=== WHAT YOU ARE ASKED TO DO ===
The whole listing is to be written out again exactly; the pictures are not.
═══ DATA SHOWN ═══
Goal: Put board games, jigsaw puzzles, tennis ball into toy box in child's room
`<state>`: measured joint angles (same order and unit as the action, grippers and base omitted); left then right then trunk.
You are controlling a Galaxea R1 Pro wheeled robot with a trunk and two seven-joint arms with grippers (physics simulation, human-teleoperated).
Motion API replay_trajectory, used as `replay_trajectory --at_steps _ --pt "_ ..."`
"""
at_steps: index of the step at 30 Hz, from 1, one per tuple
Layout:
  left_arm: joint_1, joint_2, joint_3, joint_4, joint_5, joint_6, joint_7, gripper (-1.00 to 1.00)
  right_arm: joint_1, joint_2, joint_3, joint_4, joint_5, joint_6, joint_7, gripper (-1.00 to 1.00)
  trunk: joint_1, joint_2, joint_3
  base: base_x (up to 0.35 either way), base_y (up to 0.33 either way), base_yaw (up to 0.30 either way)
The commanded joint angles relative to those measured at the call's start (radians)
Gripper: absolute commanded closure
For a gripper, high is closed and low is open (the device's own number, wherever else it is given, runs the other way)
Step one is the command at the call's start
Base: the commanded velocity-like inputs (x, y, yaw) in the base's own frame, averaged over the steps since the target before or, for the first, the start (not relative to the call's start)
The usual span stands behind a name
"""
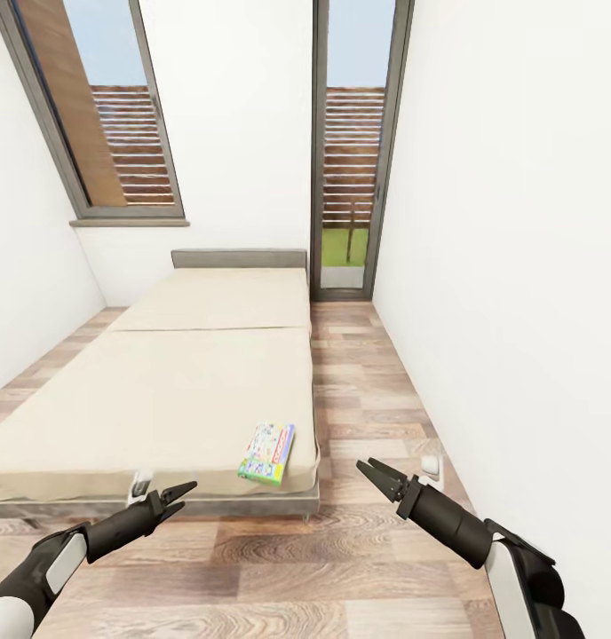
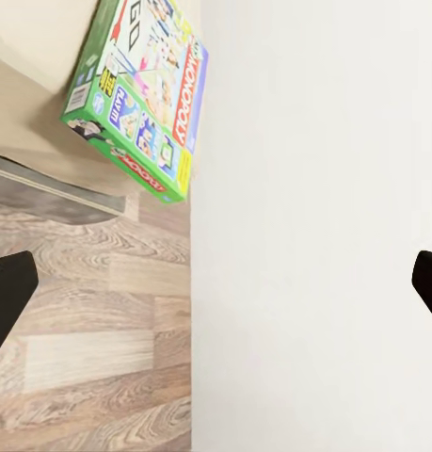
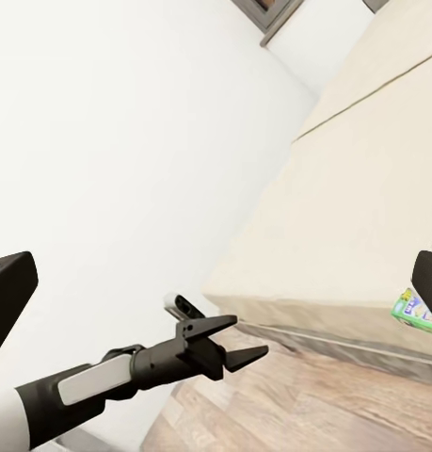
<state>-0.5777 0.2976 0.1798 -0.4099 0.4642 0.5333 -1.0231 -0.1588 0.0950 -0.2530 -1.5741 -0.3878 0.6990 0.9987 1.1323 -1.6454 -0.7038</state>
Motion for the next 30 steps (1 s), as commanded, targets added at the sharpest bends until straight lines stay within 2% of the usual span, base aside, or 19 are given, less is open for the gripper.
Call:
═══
=== EXERCISE ANSWER ===
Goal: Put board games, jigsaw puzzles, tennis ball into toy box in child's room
`<state>`: measured joint angles (same order and unit as the action, grippers and base omitted); left then right then trunk.
You are controlling a Galaxea R1 Pro wheeled robot with a trunk and two seven-joint arms with grippers (physics simulation, human-teleoperated).
Motion API replay_trajectory, used as `replay_trajectory --at_steps _ --pt "_ ..."`
"""
at_steps: index of the step at 30 Hz, from 1, one per tuple
Layout:
  left_arm: joint_1, joint_2, joint_3, joint_4, joint_5, joint_6, joint_7, gripper (-1.00 to 1.00)
  right_arm: joint_1, joint_2, joint_3, joint_4, joint_5, joint_6, joint_7, gripper (-1.00 to 1.00)
  trunk: joint_1, joint_2, joint_3
  base: base_x (up to 0.35 either way), base_y (up to 0.33 either way), base_yaw (up to 0.30 either way)
The commanded joint angles relative to those measured at the call's start (radians)
Gripper: absolute commanded closure
For a gripper, high is closed and low is open (the device's own number, wherever else it is given, runs the other way)
Step one is the command at the call's start
Base: the commanded velocity-like inputs (x, y, yaw) in the base's own frame, averaged over the steps since the target before or, for the first, the start (not relative to the call's start)
The usual span stands behind a name
"""
<state>-0.5777 0.2976 0.1798 -0.4099 0.4642 0.5333 -1.0231 -0.1588 0.0950 -0.2530 -1.5741 -0.3878 0.6990 0.9987 1.1323 -1.6454 -0.7038</state>
Motion for the next 30 steps (1 s), as commanded, targets added at the sharpest bends until straight lines stay within 2% of the usual span, base aside, or 19 are given, less is open for the gripper.
Call:

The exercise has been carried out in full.